RECORDS PROVIDED:
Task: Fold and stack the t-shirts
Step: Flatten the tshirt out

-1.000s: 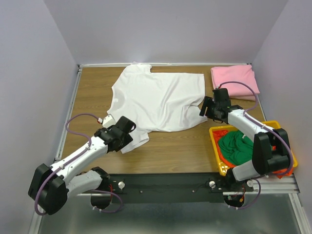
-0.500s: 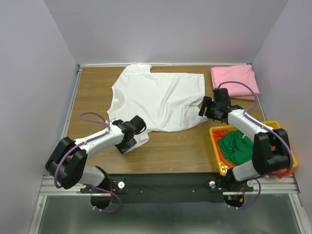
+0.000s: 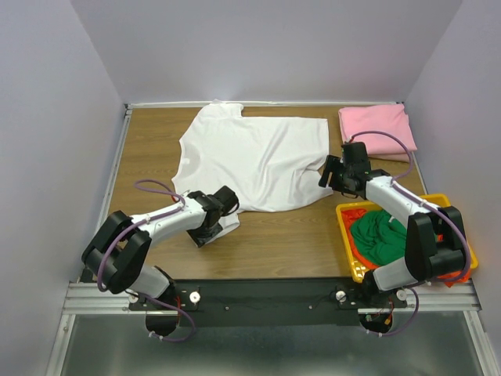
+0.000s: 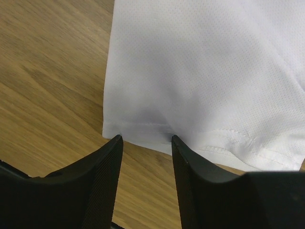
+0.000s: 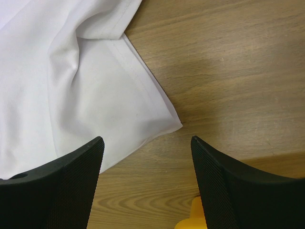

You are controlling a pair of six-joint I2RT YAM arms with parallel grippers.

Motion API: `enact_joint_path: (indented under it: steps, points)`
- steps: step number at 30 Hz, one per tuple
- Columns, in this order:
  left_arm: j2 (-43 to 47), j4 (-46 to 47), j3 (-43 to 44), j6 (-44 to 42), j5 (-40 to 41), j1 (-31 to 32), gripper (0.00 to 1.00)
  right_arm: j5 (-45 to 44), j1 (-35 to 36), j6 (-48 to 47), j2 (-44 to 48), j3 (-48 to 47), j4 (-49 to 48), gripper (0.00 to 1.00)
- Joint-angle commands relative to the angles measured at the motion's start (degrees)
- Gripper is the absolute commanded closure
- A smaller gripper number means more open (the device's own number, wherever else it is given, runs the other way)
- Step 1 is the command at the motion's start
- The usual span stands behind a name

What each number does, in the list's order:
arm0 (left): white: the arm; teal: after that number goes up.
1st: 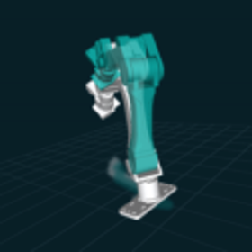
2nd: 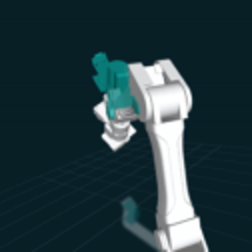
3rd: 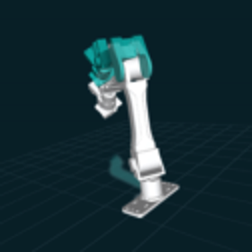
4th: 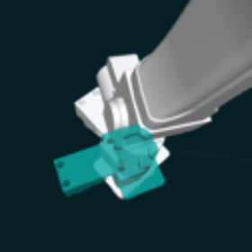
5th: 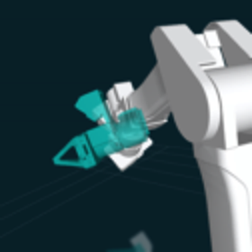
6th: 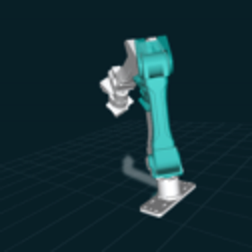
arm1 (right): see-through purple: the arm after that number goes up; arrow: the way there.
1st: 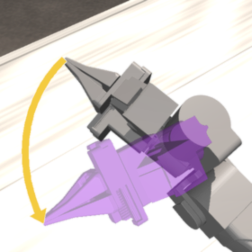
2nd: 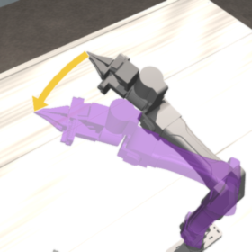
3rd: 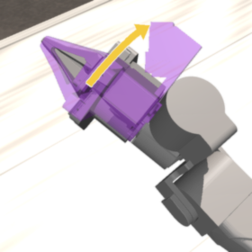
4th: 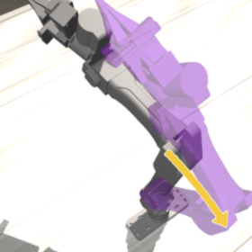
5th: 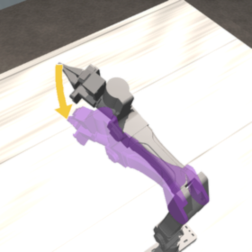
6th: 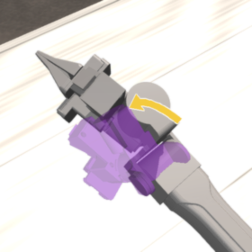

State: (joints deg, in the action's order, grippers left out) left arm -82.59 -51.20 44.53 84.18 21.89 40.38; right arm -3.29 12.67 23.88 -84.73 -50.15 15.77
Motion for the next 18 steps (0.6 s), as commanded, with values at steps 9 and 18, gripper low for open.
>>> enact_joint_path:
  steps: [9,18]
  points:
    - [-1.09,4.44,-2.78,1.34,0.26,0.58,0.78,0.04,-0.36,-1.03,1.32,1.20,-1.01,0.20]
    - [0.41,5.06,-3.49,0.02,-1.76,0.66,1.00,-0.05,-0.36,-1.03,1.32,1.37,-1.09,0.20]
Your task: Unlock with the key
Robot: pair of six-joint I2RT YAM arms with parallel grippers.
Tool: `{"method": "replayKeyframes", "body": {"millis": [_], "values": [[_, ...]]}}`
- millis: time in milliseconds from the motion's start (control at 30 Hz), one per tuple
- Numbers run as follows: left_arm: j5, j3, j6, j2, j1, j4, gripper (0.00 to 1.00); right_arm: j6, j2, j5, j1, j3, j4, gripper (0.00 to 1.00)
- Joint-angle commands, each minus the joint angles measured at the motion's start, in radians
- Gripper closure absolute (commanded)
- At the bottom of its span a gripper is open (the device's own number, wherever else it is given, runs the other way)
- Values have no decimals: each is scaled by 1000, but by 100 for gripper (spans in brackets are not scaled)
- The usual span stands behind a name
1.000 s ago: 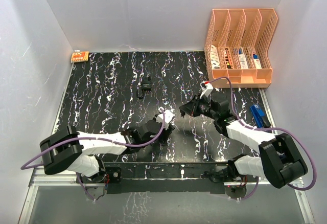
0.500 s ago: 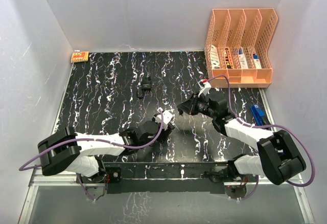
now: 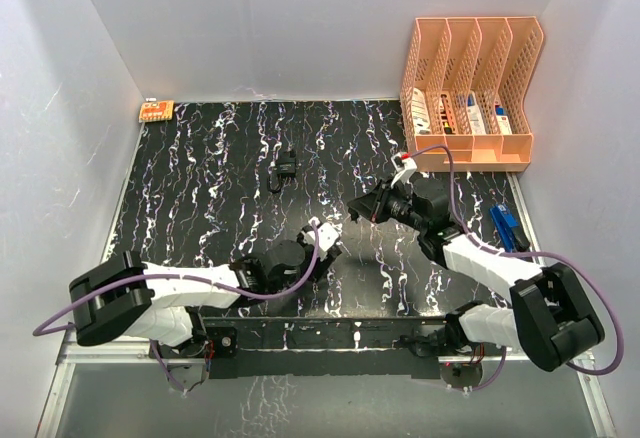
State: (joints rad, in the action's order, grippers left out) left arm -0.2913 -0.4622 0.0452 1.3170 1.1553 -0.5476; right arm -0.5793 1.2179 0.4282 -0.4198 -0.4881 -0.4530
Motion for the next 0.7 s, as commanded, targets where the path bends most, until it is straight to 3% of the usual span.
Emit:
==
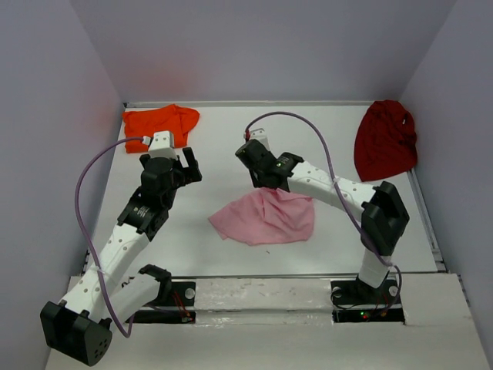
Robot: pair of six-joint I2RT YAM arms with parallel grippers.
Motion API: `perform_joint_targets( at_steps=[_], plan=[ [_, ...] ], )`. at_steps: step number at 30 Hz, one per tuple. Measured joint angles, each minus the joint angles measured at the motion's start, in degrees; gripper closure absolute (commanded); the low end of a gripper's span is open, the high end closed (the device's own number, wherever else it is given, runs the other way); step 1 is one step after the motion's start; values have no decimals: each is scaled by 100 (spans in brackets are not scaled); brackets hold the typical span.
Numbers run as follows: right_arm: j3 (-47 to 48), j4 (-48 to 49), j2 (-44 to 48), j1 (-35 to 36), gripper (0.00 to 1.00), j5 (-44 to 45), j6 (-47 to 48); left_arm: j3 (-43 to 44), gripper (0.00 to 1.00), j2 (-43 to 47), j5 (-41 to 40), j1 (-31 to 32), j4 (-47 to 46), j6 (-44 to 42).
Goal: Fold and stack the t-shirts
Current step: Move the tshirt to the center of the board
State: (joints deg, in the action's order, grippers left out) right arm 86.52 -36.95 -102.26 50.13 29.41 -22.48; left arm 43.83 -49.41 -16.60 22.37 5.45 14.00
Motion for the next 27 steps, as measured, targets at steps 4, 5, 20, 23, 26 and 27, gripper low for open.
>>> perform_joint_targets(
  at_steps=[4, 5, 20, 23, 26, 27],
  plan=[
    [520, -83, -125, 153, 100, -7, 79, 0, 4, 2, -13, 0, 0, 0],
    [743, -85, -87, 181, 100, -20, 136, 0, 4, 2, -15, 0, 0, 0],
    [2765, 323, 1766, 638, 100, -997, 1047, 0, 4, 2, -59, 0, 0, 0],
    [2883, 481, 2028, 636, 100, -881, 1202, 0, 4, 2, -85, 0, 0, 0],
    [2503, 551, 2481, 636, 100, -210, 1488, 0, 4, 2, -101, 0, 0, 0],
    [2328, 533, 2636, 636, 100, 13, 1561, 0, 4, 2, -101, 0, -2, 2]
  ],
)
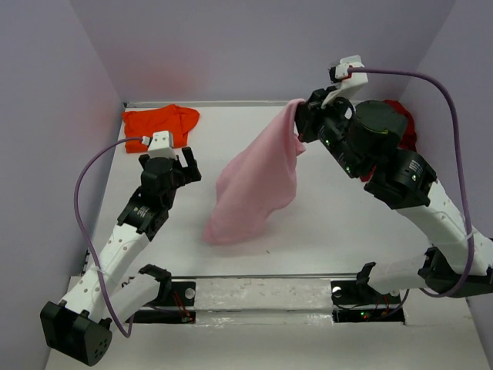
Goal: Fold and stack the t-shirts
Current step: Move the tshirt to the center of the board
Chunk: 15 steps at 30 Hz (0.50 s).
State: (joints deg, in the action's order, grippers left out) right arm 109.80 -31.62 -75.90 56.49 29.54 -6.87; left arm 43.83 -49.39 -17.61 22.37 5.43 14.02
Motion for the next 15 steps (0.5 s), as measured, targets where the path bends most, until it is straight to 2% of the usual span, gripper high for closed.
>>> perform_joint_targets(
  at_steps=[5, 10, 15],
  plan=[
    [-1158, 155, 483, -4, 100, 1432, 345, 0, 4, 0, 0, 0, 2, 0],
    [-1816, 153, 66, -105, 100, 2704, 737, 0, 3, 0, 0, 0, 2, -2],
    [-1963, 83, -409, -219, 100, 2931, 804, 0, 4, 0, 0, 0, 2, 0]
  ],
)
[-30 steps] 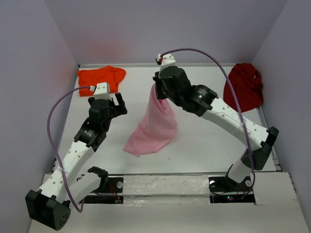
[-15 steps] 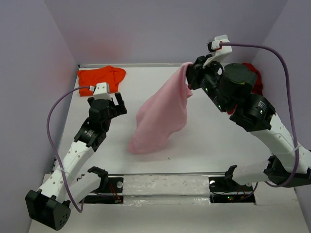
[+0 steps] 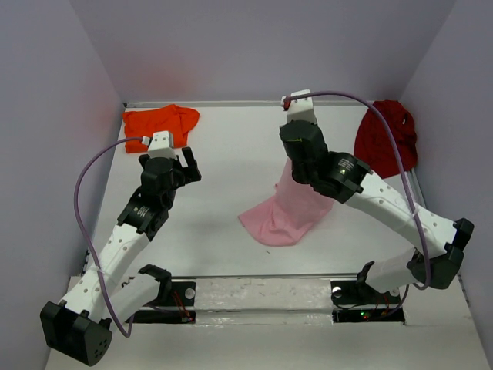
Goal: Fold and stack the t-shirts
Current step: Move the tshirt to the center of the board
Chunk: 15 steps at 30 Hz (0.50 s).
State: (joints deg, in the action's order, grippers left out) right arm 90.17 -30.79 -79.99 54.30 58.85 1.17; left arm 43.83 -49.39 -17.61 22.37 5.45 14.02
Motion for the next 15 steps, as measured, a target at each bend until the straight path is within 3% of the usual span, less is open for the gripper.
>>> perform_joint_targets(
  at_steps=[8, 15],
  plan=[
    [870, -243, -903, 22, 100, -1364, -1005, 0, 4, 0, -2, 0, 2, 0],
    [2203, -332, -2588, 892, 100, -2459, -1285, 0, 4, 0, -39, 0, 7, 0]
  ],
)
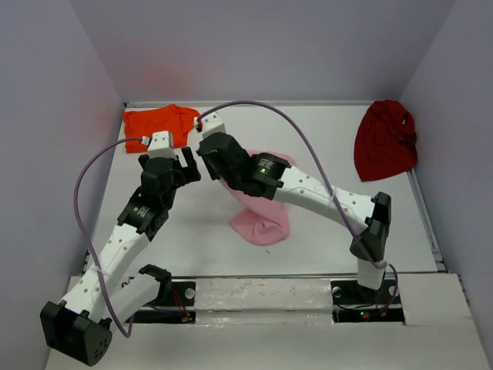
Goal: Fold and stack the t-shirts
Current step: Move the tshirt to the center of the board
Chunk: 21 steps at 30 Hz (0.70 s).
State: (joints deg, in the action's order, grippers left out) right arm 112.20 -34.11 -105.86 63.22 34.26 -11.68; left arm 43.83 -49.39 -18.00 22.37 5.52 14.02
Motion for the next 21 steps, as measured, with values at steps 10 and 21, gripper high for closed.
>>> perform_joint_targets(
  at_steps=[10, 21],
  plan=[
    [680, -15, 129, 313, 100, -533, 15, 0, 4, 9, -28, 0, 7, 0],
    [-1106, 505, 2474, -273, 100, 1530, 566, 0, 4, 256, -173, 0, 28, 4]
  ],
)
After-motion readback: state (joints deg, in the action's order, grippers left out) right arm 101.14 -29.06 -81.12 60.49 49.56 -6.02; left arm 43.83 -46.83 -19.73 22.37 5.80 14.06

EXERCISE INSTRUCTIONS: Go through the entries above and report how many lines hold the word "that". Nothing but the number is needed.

SOLUTION FOR THIS PROBLEM: 2